- _EXERCISE DIRECTIONS_
Pictures excluded, copy word for word the lines from the one holding "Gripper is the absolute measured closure" through the last line below.

═══ DATA SHOWN ═══

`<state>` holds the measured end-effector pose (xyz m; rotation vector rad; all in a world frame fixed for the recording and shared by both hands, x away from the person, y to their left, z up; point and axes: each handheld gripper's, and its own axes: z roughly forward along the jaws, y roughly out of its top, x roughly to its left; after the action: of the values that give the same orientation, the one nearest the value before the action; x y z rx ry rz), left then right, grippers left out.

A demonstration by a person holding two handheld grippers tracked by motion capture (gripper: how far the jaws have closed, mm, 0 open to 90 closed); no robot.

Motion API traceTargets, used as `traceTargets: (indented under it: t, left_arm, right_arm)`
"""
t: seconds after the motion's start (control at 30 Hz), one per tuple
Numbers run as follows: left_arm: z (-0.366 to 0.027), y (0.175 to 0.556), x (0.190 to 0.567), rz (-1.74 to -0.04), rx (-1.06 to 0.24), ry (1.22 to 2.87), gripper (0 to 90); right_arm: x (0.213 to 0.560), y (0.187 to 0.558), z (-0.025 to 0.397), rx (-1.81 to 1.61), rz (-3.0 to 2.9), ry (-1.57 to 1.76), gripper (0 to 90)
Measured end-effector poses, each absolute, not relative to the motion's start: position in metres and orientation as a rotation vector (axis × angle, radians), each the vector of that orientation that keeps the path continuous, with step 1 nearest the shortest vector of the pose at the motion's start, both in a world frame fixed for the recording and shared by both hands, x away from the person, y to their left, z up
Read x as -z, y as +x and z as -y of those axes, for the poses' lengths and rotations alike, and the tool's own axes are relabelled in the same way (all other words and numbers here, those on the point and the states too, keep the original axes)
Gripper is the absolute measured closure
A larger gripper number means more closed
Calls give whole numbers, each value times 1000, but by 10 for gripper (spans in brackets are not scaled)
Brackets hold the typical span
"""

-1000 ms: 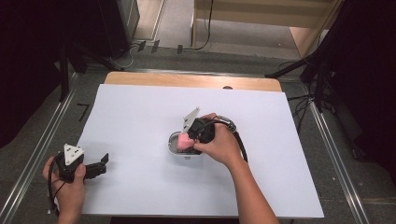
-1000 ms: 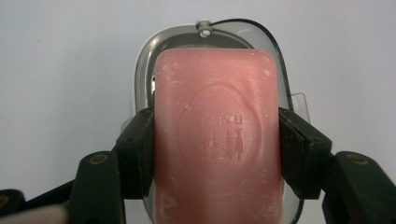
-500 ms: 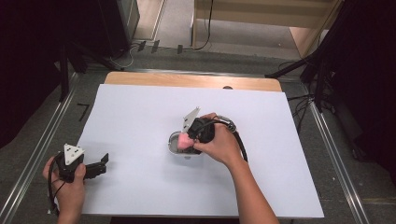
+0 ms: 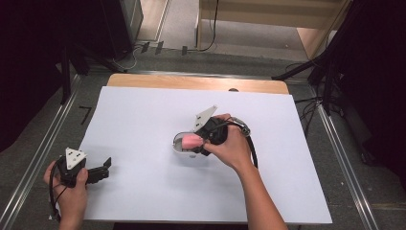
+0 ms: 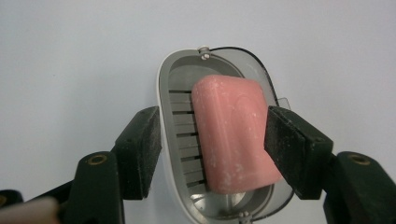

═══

- _TASK ANSWER_
Gripper is the absolute measured closure
A larger gripper number means more closed
Calls give whole numbers, each value times 1000, but by 10 for gripper (spans in brackets are not scaled)
Brackets hold the typical span
"""

-1000 ms: 
-1000 ms: 
-500 ms: 
+0 ms: 
+0 ms: 

No additional response is needed to complete this exercise.